Hacker News new | comments | show | ask | jobs | submit login
Asm-Dom – WebAssembly Virtual DOM (github.com)
158 points by mbasso 9 days ago | hide | past | web | 51 comments | favorite





I was going to say that the API is almost identical to Snabbdom's and ask whether that was voluntary or an independent reinvention, but given how similar the "inline example" is[0][1] (down to the comments) I assume either snabbdom was used as a starting point or the inspiration is very much wilful?

[0] https://github.com/mbasso/asm-dom#inline-example

[1] https://github.com/snabbdom/snabbdom#inline-example


They both have the MIT license, which may be a so-called “permissive” licence, but it does require attribution. Did they base asm-dom on Snabbdom? That’s perfectly fine. Did they remove the copyright notice? That’s illegal.

Just committed a fix for that in license.md

https://github.com/mbasso/asm-dom/commit/1e1659ebc2357bf34be...

Is in the example the usual place to put this?


This is the license of the example project, the license of asm-dom is in the root dir

Shouldn't the license be in every file?

The only reason to put the license in every file is if the "project" is really a loose collection of independent files, or if you stay up at night fearing a madman on the loose randomly downloads and reuses single files from your projects.

MIT specifically calls out that the notice must be included in copies of "substantial portions" of the software which makes no sense if the entirety of the notice is already part of every file.

> The above copyright notice and this permission notice shall be included in all copies or substantial portions of the Software.

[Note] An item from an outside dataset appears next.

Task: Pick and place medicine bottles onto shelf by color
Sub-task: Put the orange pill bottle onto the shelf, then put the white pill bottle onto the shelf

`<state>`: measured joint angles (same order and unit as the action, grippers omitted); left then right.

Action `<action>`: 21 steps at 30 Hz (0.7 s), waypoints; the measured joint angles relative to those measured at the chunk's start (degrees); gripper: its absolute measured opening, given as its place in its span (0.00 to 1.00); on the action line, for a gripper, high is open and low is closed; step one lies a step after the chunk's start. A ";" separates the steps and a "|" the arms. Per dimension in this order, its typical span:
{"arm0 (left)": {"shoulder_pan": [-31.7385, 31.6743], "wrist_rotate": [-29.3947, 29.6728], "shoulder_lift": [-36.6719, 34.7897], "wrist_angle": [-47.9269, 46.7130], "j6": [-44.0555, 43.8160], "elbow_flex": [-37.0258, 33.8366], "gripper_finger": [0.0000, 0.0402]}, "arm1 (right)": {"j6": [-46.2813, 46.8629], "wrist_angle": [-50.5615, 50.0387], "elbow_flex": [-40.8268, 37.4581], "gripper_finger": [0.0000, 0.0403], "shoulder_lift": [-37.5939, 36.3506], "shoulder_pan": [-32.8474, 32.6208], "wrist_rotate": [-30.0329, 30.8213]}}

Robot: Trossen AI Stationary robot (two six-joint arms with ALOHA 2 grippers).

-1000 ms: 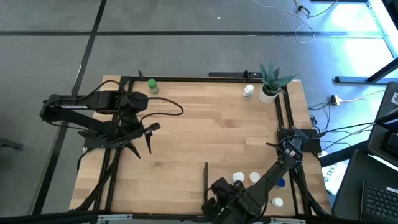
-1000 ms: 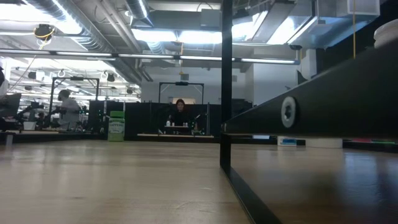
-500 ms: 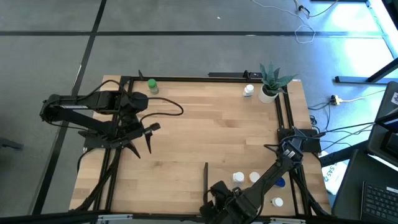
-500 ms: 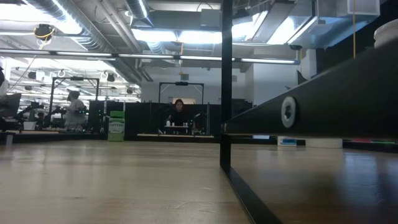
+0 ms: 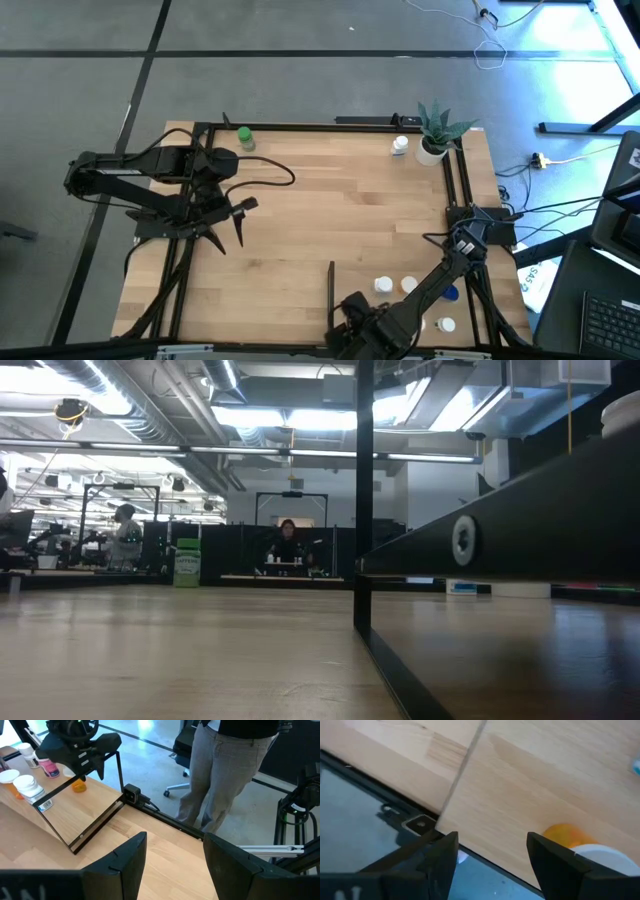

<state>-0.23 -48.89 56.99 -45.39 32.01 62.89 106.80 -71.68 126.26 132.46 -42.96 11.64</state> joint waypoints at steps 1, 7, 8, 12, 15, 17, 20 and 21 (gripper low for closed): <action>0.00 -0.02 0.00 0.00 0.00 0.00 0.47 | 0.63 -0.65 0.00 0.59 0.00 0.00 -0.71; 0.02 0.00 -0.01 0.00 0.02 0.00 0.47 | 0.96 -2.24 0.00 0.59 0.00 0.00 -3.09; 0.00 0.00 0.00 0.00 0.01 0.00 0.47 | 0.96 -2.41 0.00 0.59 0.00 -0.01 -3.32; 0.01 0.00 0.00 0.00 0.00 0.00 0.47 | 1.14 -3.93 0.00 0.59 0.00 0.00 -3.85; 0.01 0.00 -0.01 0.00 -0.04 0.00 0.47 | 1.16 -4.36 0.00 0.59 0.00 0.00 -3.83; 0.00 -0.02 0.00 0.00 -0.05 0.00 0.47 | 1.15 -4.32 0.00 0.59 0.00 -0.01 -3.82; 0.02 0.04 -0.02 0.00 -0.30 0.00 0.47 | 0.96 -4.24 0.56 0.59 0.00 0.00 -3.60; 0.02 0.35 -0.01 0.00 -0.62 0.00 0.47 | 0.92 -4.24 1.04 0.59 0.00 -0.02 -2.69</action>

In the "How to apply this license" section it is not mentioned https://choosealicense.com/licenses/mit/

If someone has more information or links about that, please let me know


a "fix" eh?

I expect the performance here to be blazingly fast...is that an accurate assumption?

Last I saw, the lack of a direct WASM to DOM integration meant manipulating the DOM from WASM was roughly 10x slower.

See: https://github.com/rust-webplatform/rust-webplatform/issues/... for an example.


I wouldn't assume so unless you're comparing against a fairly naive JS implementation.

Copying strings between JS and asm.js/wasm is slow, so there's additional overhead just calling back and forth.

Reading through the C++ code it also uses std::string and std::map internally which are, well, somewhat slow and cache unfriendly. I'd expect the JS VM's types to generally beat these without too much effort (certainly the map, but the string depends on how its used and some other properties about it, e.g. if it's too big to fit in the small string buffer or etc).

Also, JS VMs have a much faster allocator than most malloc implementations, like the one bundled by emscripten (and this code doesn't seem to make much effort to avoid mallocs). They can/generally will implement the nursery as an arena and so you have a bump pointer allocation (which is only a small number of cycles for the common case). You pay for this later via GC, but the GC's are also fairly fast (with caveats, but I doubt they apply here for 99% of users).

TLDR: I wouldn't expect just using ASM.js or wasm to translate to a performance improvement for something like this. Of course, I could be totally wrong, but, well, there are no benchmarks...


That's a pretty good assessment.

I would note that emscripten's sdk comes with a really great malloc. If you're programming in C++ with a great malloc then your memory allocation performance will be better than what you'd get on the JS side. Be weary of microbenchmarks that try to say otherwise because the reason why malloc beats GCs for real shit is that it scales better. For example, GCs get slower if the heap shape gets weird, while malloc doesn't care about that.

Finally, WebKit's GC doesn't implement the nursery as an arena. I don't think that's such a popular GC technique anymore, particularly now that using non-compacting generational GCs is becoming so common.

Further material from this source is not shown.